The bell jingled as the door swung open and she turned, a slight smile tugging at the edge of her mouth. "Welcome to-"

Taichi fairly bounced into the shop, a broad mischievous grin on his face. His voice was a light singsong as he swept her up and spun her around. "Soooooooooora~chan!!!"

The brunette stiffened in surprise and alarm. "Taichi?! What's gotten into you? Put me down right now!"

He sniffed, but did as he was told. "You're just no fun, Sora-chan."

She shot him a harsh glare and began to fix her clothes. "And you need to grow up. I'm at work; what if someone had come in and seen that? What are you so happy about anyway?"

He leaned against the counter and his grin settled into a soft smile as he ran a hand back through his wild hair. "Have you talked to Yama yet?"

"No." She cocked her head to the side and frowned. "He took off right after school today. Why? You're acting weird."
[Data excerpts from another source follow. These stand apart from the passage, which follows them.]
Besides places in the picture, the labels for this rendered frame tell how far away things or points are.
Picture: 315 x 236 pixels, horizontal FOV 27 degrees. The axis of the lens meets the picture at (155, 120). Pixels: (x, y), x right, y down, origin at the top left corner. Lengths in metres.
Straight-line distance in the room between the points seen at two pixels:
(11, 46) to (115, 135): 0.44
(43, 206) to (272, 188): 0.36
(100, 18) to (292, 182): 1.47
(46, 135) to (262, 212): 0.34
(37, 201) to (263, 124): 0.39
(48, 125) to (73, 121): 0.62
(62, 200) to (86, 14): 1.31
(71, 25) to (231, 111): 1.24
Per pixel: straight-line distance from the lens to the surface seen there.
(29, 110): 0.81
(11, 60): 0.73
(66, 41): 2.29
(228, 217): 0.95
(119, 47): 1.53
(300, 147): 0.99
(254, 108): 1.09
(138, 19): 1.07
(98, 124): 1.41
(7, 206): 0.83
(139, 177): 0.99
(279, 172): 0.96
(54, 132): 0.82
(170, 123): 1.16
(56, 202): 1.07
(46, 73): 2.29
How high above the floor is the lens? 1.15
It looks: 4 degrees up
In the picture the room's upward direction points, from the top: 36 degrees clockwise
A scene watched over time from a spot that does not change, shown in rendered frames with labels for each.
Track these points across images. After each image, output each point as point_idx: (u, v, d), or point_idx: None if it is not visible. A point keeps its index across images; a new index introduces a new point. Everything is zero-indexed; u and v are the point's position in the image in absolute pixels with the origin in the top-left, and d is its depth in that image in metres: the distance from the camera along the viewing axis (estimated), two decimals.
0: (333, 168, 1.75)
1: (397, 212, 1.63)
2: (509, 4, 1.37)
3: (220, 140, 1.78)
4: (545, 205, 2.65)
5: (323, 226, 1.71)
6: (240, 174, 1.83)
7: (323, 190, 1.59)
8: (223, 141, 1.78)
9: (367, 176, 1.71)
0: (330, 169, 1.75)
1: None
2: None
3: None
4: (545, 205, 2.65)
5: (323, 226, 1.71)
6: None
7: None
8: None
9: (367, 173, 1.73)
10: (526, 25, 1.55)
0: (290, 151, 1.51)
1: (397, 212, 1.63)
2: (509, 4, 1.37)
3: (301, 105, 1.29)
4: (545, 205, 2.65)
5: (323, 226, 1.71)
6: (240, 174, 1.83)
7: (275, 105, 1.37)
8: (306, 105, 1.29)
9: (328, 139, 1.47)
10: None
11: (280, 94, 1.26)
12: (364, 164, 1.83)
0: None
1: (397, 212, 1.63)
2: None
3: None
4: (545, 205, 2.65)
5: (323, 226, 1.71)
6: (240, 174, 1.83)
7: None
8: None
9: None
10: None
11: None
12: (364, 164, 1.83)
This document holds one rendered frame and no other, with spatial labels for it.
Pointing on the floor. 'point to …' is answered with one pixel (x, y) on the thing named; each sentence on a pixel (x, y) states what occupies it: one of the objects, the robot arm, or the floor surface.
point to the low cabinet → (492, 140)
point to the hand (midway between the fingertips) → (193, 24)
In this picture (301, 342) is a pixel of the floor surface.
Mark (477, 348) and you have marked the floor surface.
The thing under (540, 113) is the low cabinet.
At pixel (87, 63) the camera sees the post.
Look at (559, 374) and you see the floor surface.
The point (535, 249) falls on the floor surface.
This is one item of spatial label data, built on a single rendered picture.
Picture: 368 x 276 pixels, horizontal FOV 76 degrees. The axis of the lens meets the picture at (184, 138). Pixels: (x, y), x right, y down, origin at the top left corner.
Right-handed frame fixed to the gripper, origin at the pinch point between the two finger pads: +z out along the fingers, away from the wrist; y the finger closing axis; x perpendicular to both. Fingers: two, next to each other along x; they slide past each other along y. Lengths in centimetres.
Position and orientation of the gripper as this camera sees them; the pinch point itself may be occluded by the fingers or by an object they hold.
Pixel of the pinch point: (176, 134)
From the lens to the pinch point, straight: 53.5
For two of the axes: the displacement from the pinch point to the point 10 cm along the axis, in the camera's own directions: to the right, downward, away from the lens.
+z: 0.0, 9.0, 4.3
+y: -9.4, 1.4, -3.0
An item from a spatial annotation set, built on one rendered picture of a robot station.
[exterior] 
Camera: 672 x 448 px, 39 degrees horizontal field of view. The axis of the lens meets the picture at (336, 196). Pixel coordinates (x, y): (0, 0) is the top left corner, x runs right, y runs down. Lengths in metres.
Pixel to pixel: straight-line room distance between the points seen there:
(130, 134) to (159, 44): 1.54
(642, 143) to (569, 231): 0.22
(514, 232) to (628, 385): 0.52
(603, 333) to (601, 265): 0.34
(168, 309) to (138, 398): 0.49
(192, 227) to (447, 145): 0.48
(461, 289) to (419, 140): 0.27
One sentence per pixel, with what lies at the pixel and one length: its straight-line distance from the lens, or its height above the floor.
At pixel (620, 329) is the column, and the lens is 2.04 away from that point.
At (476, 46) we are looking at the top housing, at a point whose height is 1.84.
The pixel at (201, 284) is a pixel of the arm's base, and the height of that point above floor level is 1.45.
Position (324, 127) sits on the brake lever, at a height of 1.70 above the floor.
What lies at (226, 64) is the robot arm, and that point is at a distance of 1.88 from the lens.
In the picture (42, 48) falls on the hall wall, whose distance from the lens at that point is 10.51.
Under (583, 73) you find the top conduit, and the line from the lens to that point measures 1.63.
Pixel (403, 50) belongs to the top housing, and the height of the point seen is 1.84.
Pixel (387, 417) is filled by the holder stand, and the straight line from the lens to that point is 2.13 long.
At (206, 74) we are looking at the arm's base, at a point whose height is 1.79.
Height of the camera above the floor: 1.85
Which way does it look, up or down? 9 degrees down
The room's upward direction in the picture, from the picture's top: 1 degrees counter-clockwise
Tai shrugged and pushed himself off the counter. He turned around and idly reached out to touch on of the flower arrangements. Sora scowled and walked around to where she could see his face again.

"So what do you think of Ichijouji?" he asked without looking away from the pointed holly leaf in his hand.

"Ichijouji?" The girl turned to frown at the floor. "What do I think of him, or what do I think of what you did to him?"

The former leader of the Digidestined looked up at her sharply and unintentionally tore the holly leaf from its stalk. "You don't have to lay into me for that, okay? Yamato already gave me the third degree and then some."

The girl leaned forward and pulled the damaged flower arrangement out of his reach. "Why did you do that to him?" she snapped back. "That was . . . That was weird, Taichi! And it was mean. I know you're mad at him, but-"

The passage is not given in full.